John Harris, co-head of Jones Lang LaSalle Saudi Arabia, said: "Saudi Arabia stands out in the region for its stable environment and large, growing economy. The government stimulus package has helped push the real GDP forecast up to 5.7 percent. The wealth is changing the face of Riyadh, with new road systems, business parks, universities, public parks and communities appearing to the north and east of the city. We are concerned that a lot of investment capital is pushing up peripheral land prices, which will complicate the process of delivering affordable housing. Fortunately, recent announcements indicate the government is taking proactive steps to encourage affordable development, including free land grants."

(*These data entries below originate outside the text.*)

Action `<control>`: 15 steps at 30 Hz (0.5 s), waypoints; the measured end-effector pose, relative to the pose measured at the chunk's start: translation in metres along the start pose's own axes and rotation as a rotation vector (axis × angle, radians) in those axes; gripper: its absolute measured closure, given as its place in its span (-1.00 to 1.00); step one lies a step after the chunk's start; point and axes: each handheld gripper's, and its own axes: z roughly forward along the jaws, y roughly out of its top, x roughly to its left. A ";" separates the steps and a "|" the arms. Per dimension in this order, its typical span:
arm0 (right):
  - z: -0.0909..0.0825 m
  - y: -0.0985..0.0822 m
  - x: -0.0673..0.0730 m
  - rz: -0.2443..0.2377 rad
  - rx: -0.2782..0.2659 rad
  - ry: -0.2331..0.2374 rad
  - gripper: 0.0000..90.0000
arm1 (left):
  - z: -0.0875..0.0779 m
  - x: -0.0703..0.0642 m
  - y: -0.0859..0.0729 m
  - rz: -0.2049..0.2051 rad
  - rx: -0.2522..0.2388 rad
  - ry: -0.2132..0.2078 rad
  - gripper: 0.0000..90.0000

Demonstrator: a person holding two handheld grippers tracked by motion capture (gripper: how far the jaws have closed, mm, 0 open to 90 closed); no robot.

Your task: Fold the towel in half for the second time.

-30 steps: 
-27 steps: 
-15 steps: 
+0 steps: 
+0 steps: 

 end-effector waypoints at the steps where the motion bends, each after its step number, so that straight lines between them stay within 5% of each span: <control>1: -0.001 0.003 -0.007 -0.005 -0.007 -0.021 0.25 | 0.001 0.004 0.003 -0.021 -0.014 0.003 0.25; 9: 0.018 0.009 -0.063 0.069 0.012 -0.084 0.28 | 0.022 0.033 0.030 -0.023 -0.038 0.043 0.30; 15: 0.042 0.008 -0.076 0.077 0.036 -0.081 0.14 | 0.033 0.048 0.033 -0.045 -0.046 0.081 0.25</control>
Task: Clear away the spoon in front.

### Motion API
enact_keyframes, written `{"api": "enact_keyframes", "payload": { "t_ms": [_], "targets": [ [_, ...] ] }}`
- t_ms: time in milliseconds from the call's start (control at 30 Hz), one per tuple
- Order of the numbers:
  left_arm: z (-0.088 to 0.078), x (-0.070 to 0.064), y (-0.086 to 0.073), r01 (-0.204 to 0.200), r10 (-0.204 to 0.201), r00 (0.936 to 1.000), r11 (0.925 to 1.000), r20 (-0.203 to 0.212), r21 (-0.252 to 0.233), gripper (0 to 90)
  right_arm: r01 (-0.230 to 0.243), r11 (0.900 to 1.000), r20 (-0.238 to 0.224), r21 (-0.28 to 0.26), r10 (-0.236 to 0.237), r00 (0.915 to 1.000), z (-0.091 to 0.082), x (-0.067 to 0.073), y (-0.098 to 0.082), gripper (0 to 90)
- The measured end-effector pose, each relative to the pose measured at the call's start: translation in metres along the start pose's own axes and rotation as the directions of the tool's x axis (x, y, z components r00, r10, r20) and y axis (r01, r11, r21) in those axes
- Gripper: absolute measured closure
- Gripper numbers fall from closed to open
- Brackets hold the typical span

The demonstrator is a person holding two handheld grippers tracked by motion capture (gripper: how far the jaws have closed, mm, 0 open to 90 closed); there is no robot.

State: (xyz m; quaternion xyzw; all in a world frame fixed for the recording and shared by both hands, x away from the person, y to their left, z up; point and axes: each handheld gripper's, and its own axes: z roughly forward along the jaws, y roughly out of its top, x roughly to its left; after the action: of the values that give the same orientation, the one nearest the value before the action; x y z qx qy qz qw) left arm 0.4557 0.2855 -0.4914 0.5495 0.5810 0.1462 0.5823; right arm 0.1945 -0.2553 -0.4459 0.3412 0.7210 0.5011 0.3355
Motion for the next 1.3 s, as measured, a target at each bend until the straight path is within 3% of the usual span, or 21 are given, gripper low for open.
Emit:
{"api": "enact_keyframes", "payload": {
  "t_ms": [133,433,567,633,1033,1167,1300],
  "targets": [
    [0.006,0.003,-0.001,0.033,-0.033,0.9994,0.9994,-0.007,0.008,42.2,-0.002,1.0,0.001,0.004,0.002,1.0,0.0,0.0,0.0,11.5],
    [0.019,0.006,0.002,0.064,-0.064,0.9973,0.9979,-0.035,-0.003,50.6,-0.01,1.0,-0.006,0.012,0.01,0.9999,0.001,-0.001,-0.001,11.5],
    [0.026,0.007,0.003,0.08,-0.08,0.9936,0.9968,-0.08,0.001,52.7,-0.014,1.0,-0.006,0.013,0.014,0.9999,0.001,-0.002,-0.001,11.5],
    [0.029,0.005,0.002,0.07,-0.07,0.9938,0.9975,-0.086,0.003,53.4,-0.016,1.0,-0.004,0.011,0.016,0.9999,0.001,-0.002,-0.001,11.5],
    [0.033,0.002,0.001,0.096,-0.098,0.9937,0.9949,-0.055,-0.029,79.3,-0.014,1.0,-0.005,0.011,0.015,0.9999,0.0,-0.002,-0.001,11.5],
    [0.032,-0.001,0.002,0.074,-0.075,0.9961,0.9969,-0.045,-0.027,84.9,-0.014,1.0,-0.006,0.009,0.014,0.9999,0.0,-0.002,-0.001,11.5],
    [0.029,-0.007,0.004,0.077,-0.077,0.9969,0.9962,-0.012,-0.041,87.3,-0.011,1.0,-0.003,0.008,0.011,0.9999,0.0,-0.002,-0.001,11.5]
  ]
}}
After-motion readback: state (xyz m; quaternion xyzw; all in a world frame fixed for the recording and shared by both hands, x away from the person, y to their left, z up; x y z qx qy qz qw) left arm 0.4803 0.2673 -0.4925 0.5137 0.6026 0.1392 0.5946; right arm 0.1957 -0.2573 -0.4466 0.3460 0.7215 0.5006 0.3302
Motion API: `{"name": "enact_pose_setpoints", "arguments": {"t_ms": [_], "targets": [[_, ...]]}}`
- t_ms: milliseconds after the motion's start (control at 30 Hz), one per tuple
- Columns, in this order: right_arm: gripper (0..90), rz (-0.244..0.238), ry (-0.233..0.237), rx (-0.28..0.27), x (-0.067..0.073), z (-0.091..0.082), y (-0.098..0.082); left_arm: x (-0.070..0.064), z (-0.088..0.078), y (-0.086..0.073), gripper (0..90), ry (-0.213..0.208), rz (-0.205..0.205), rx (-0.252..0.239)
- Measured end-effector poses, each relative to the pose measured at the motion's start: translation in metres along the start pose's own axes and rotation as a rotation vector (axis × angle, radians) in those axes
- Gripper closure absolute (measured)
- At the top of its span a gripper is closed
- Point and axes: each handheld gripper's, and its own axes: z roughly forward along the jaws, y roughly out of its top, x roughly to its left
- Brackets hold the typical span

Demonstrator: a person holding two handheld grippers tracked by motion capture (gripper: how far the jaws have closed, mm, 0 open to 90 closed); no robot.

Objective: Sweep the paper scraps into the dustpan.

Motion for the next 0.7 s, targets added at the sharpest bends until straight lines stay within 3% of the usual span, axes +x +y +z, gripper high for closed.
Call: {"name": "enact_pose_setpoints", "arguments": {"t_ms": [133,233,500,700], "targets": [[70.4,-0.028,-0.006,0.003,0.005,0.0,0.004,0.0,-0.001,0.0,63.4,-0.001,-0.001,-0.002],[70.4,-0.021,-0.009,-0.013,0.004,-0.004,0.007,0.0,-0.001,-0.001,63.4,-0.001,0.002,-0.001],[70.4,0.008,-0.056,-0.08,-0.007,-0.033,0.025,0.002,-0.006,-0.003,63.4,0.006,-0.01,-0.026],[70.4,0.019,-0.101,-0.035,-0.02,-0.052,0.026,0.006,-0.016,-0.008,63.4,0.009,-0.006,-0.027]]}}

Even though public and private sector employment is experiencing healthy growth and absorbing new office space, the market continues to move in favor of tenants. The steady stream of new office buildings along King Fahd Road and Olaya Street is now outpacing Riyadh's growing demand for new office space. Since investors and lenders are now aware of vacancy risks, the pipeline of new projects should be turned off, but supply expansion will continue due to a handful of very large previously launched projects with long construction timelines will hit the market in 2013-14. At this time, the options available to tenants will multiply and we expect a “flight to quality” in the office sector, leaving 10+ year old office buildings with an uncertain future.
In 2011, conditions in Riyadh's retail sector stabilized after a period of market saturation in 2009-10. There is very little new supply coming on-stream while increased spending is being driven by employment growth, salary hikes and stimulus-linked bonuses in the public sector. With urban expansion, new opportunities are emerging for good quality, family-oriented retail environments and community focused retail centers that serve local catchments. Since rents having bottomed out and new retail development is limited, management teams are reviewing strategies to enhance existing supply through improving key factors like accessibility, parking and tenant mix of retailers and restaurants.